O Prisioneiro da Árvore - Crítica em Eu e o Bam

Ter o último volume de As Brumas de Avalon nas mãos provocou-me sentimentos díspares... Por um lado, estava ansiosa por ler, mas por outro, era o último livro, e depois disto, a história acabava-se. Foi um misto de entusiasmo e tristeza que me acompanharam ao longo das páginas de O Prisioneiro da Árvore, leitura tão aguardada.

A história é, naturalmente, o culminar da guerra entre cristãos e pagãos, personificada em Artur e Morgaine. Claro que dizer apenas isto é pouco, pois Marion Zimmer Bradley é mágica com as palavras... E o desenrolar de alguns acontecimentos é simplesmente delicioso de ler. Apesar de a história terminar de maneira algo triste, tinha de ser assim. Não havia outra forma.
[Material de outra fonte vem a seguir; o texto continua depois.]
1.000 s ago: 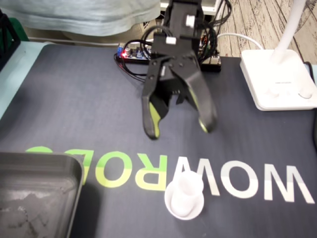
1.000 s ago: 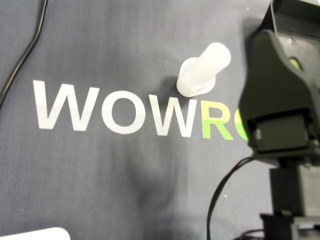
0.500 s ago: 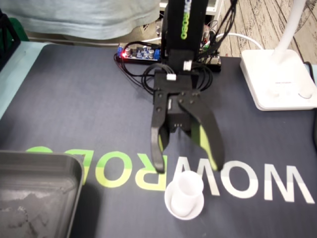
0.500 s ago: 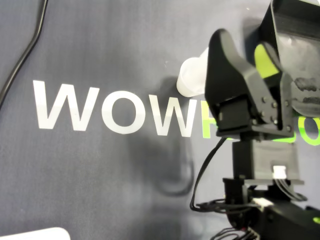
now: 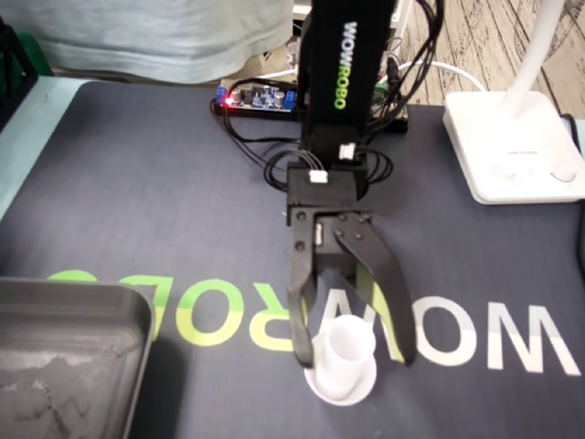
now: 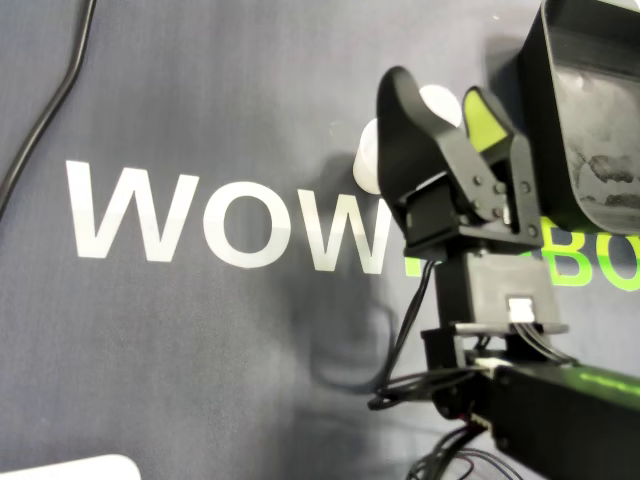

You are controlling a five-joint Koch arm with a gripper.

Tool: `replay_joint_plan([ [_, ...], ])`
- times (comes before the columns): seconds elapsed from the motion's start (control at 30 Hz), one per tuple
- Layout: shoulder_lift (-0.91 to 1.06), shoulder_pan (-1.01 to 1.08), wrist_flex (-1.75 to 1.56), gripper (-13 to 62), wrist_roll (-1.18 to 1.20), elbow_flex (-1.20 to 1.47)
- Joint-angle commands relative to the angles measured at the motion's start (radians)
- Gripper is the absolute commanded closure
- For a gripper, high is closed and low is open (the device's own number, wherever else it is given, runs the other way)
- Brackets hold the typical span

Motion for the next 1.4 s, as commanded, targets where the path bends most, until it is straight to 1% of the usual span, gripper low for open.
replay_joint_plan([
  [0.0,-0.011,-0.008,-0.077,19.2,-0.012,-0.032],
  [0.43,-0.114,0.002,-0.069,19.5,-0.023,-0.069],
  [0.53,-0.115,0.003,-0.055,24.3,-0.023,-0.067],
  [0.7,-0.117,0.003,-0.041,24.9,-0.023,-0.069],
  [0.73,-0.118,0.003,-0.040,26.1,-0.021,-0.071],
  [0.77,-0.120,0.003,-0.040,29.5,-0.020,-0.071],
  [0.8,-0.120,0.003,-0.040,31.0,-0.018,-0.071],
  [0.97,-0.132,0.003,-0.040,31.6,-0.005,-0.077],
  [1.03,-0.135,0.002,-0.040,36.4,0.006,-0.075],
  [1.2,-0.144,-0.002,-0.041,37.9,0.023,-0.075],
  [1.27,-0.147,-0.006,-0.041,41.2,0.032,-0.074],
  [1.37,-0.150,-0.012,-0.041,43.6,0.043,-0.072],
])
Aliás, em toda esta última parte sente-se um peso maior em todas as personagens, que chegam ao fim das suas histórias, das suas lutas, e valem-se de tudo para prevalecer. Estão mais velhas e mais completas, mas falta-lhes talvez um pouco de vigor.
E sim, Morgaine continua perfeita. Quase... a velhice não lhe assenta. A velhice em todos eles foi-me algo difícil de imaginar, tamanha sucessão de acontecimentos, mas ela está latente a cada página que passa, com tudo cada vez mais perto da conclusão e do esquecimento. Artur revelou-se uma verdadeira desilusão, apesar de ser uma personagem fantástica, mas parte de mim sempre desejou que voltasse atrás. Maior parte das personagens espelham-se nessa mesma desilusão, pois todos voltam a cair nos mesmos erros, cometem novos, ficam mais pequenos... Mas continuamos a gostar deles. Menos, claro, de Gwenhwyfar.
Confesso que O Prisioneiro da Árvore foi o livro que menos gostei da série, devido ao declínio das personagens e do rumo tomado. Isto não faz deste último volume um mau livro, muito longe disso. Apenas não tem o ímpeto dos restantes, pois... tudo caminha para um fim.

As Brumas de Avalon é uma saga fantástica. O mito arturiano visto de uma perspectiva feminina, com uma protagonista memorável e que nos toca e emociona. O mito, escrito e re-escrito dezenas de vezes, ganha uma nova magia nas mãos de Marion Zimmer Bradley, maga das palavras. Toda a saga podia ser bem diferente, pouco marcante, apenas mais uma, mas a sua autora torna-a única e eterna.

Uma opinião pequena a um livro tão grande, com uma saga ainda maior por trás. Há muito tempo que uma série não me marcava tanto, não me dizia tanto, e certamente que As Brumas de Avalon permanecerão sempre comigo, e daqui a uns tempos irei reler todos os livros, com uma certa nostalgia e um prazer enorme.

Leiam toda a saga. Não percam tempo. As Brumas de Avalon é um marco na literatura, e por algum motivo. Leiam e descubram, e não se arrependerão.